Yes; that's necessary so that we can process it in bundlePackages(). Do you foresee a problem with including this in the deployed bundle? If so, I can delete. (But I think you could also renv::restore() directly from that file without having to convert the manifest back into a packrat spec).

[aronatkins]

I am torn on this one.

On the one hand, including only the manifest.json in the bundle is quite nice because it means we have a single source-of-truth. Folks have been confused by the presence of both manifest.json and packrat.lock in our bundles, as well as the relationship between the two (and duplication of information).

On the other hand, I like including the renv.lock, as it gives us a future option of directly using that file without reconstructing it from the manifest.

Mostly, my struggle is that I had thought about this change as "manifest-only, no packrat.lock" rather than "manifest plus renv.lock; except when we create the renv.lock on the fly".

Let's go forward with the (sometimes) inclusion, but probably document the change.

[hadley]

It feels like it would be a bit more consistent to include lock file, even when we generate it? I'm currently explicitly deleting it, but it seems reasonable to remove that code and preserve the lock file.

[aronatkins]

A generated lock file isn't on the set of "bundle files" that was computed much earlier in the workflow... I'm OK either way, but if we do include a generated lock file, let's include it only when we have tracked dependencies (e.g. not for static).

[aronatkins]

nit: during restore, renv first favors a matching repository name before falling back to "any" repository. not sure if we want that same pattern here or want to rely available.packages order like we do for Packrat.

Maybe this is: prefer the Repository named in renv.lock and prefer available.packages for snapshots.

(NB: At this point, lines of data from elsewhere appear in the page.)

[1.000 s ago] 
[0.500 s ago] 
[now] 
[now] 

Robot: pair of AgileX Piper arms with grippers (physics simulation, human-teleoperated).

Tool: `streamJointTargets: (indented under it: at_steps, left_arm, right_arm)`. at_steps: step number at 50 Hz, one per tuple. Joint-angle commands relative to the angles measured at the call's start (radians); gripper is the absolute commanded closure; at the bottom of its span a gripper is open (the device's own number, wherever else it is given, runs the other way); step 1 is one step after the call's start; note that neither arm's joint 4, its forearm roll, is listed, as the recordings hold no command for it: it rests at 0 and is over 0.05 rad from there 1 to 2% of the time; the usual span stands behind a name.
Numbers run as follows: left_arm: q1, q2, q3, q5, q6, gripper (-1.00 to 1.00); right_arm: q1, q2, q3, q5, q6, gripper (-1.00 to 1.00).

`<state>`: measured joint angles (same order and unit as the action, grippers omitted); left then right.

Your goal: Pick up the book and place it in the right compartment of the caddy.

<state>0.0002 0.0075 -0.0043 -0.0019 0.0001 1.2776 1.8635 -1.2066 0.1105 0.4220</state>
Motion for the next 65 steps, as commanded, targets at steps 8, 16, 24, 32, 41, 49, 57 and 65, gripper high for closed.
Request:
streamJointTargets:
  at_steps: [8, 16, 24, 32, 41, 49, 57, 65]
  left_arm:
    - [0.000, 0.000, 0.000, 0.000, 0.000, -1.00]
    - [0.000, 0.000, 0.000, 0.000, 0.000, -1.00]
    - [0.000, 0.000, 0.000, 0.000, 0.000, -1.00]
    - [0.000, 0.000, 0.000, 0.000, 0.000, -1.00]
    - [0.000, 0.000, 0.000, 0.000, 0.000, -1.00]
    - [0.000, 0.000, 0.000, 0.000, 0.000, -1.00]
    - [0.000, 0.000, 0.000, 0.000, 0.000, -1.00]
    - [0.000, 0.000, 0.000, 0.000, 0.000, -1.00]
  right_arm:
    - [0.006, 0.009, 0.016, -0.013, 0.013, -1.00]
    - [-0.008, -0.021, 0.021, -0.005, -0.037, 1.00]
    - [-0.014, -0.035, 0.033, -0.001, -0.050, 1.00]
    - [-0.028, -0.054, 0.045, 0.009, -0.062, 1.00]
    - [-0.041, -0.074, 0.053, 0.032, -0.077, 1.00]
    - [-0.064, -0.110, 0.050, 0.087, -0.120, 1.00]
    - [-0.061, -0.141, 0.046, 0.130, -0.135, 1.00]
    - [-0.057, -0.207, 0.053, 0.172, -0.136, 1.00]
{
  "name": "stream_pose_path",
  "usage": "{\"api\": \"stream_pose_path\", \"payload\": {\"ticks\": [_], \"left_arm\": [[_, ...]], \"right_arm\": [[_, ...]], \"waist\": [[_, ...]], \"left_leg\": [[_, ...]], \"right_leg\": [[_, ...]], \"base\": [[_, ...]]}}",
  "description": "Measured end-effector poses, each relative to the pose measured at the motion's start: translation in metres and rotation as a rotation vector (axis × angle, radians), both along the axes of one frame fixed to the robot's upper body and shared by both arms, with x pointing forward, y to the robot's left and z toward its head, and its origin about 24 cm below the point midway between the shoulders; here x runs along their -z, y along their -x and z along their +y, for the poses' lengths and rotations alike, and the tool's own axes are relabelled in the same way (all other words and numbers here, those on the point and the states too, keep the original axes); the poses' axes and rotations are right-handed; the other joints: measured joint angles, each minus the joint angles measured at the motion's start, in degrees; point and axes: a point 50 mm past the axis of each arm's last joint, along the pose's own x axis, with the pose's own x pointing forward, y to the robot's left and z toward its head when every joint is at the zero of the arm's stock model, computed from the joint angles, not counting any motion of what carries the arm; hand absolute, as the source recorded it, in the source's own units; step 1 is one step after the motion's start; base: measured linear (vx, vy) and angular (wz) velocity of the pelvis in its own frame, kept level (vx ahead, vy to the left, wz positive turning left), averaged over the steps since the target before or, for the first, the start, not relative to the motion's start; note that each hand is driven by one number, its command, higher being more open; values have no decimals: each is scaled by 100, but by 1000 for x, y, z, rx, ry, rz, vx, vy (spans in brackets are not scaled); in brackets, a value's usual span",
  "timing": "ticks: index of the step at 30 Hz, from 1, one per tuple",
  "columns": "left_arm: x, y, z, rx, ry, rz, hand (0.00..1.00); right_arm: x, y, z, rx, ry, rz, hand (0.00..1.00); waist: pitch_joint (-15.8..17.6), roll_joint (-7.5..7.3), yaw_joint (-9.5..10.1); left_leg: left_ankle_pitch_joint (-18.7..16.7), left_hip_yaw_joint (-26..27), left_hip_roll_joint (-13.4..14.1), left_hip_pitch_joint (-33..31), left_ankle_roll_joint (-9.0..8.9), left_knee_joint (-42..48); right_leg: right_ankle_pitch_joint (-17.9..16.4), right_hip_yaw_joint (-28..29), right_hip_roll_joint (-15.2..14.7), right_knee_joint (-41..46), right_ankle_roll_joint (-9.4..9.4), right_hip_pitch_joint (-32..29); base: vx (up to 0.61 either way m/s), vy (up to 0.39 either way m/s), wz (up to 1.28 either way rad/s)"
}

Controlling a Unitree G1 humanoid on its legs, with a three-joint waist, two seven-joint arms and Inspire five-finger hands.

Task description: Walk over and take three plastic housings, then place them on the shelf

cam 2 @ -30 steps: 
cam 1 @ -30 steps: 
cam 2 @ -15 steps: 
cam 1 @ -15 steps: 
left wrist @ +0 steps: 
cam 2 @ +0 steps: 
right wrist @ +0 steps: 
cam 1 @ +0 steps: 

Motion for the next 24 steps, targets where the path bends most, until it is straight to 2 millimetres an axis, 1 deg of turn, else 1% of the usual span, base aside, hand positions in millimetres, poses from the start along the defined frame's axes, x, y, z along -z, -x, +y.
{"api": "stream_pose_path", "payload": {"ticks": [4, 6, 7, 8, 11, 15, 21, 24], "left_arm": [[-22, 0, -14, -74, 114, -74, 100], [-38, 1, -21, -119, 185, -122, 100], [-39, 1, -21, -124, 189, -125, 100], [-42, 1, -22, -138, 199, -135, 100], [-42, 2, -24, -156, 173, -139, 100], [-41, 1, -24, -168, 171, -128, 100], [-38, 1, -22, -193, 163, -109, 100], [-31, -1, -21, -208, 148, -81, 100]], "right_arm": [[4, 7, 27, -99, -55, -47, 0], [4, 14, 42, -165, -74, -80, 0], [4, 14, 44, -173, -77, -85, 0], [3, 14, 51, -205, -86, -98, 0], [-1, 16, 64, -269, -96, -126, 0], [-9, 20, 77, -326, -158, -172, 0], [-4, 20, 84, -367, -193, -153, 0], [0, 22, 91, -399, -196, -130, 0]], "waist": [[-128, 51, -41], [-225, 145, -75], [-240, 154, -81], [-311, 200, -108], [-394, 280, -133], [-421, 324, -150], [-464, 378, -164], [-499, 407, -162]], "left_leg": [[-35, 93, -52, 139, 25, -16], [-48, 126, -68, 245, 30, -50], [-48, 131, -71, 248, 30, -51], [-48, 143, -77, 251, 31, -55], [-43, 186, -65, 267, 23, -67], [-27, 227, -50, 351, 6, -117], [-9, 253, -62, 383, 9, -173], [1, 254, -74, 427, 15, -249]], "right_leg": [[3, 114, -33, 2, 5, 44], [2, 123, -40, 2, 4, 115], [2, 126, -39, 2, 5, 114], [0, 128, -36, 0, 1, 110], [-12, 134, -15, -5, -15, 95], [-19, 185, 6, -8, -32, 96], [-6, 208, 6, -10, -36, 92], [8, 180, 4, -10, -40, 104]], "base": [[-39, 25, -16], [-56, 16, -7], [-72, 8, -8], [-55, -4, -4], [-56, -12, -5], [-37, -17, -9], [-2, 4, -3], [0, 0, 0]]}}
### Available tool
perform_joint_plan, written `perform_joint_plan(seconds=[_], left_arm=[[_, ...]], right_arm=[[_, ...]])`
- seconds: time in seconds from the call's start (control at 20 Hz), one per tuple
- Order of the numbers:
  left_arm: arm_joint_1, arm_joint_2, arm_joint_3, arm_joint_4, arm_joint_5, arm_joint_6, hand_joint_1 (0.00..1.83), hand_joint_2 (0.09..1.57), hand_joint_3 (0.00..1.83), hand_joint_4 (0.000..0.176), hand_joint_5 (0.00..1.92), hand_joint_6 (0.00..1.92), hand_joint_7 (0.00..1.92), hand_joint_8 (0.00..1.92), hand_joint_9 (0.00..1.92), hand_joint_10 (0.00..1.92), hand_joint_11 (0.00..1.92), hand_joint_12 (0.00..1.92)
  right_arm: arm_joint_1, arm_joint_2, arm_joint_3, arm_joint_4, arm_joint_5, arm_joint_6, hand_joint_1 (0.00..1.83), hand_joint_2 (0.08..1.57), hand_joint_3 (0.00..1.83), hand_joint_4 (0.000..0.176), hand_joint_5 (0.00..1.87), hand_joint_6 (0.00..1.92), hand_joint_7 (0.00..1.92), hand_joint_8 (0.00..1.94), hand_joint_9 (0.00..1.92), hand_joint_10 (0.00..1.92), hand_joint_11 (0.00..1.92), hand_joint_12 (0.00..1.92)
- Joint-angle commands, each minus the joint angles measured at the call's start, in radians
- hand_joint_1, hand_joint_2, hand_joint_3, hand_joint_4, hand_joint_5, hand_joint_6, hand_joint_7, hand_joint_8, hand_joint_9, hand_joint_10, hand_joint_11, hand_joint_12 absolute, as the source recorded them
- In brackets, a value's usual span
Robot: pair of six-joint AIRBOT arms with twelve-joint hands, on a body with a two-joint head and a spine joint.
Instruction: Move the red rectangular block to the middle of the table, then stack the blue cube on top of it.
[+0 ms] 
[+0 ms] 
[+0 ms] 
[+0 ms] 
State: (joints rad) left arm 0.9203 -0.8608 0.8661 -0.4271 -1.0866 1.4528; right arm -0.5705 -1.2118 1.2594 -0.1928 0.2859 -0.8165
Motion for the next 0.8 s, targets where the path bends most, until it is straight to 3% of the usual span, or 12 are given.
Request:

Also worth considering: Should we prefer the renv.lock repository list or the list in the current R session?

https://github.com/rstudio/renv/blob/81fecb07fcc78cabb61b5309875e59484727b090/R/retrieve.R#L875-L880

[kevinushey]

Overall LGTM!

[kevinushey]

Not sure if you need it for this PR, but if you'd like to depend on renv internals without risking breakage from new renv releases, you can also use renv::embed() to embed a local copy of renv here.

[aronatkins]

Related thought: Do we need a version constraint on renv?

[hadley]

We don't need to embed because we're only using exported functions so far, but will keep it in mind for the future.

I've add a requirement for the latest version from CRAN.

[kevinushey]

renv::snapshot() does accept a type argument so this would be straightforward to wire up, at least.

[kevinushey]

Should we also detect whether the trailing version component is "large"? In case a local version is 1.0.0-9000 but CRAN has 1.0.1?

[hadley]

That's not a version used by every package, so I worry that would dilute the impact of this change.

[hadley]

I think this is done, and I've finally managed to knock of the CI failure. Unless anyone spots any problems, I'll aim to merge tomorrow.

[toph-allen]

Looked through the changes since my last review, and they all look good.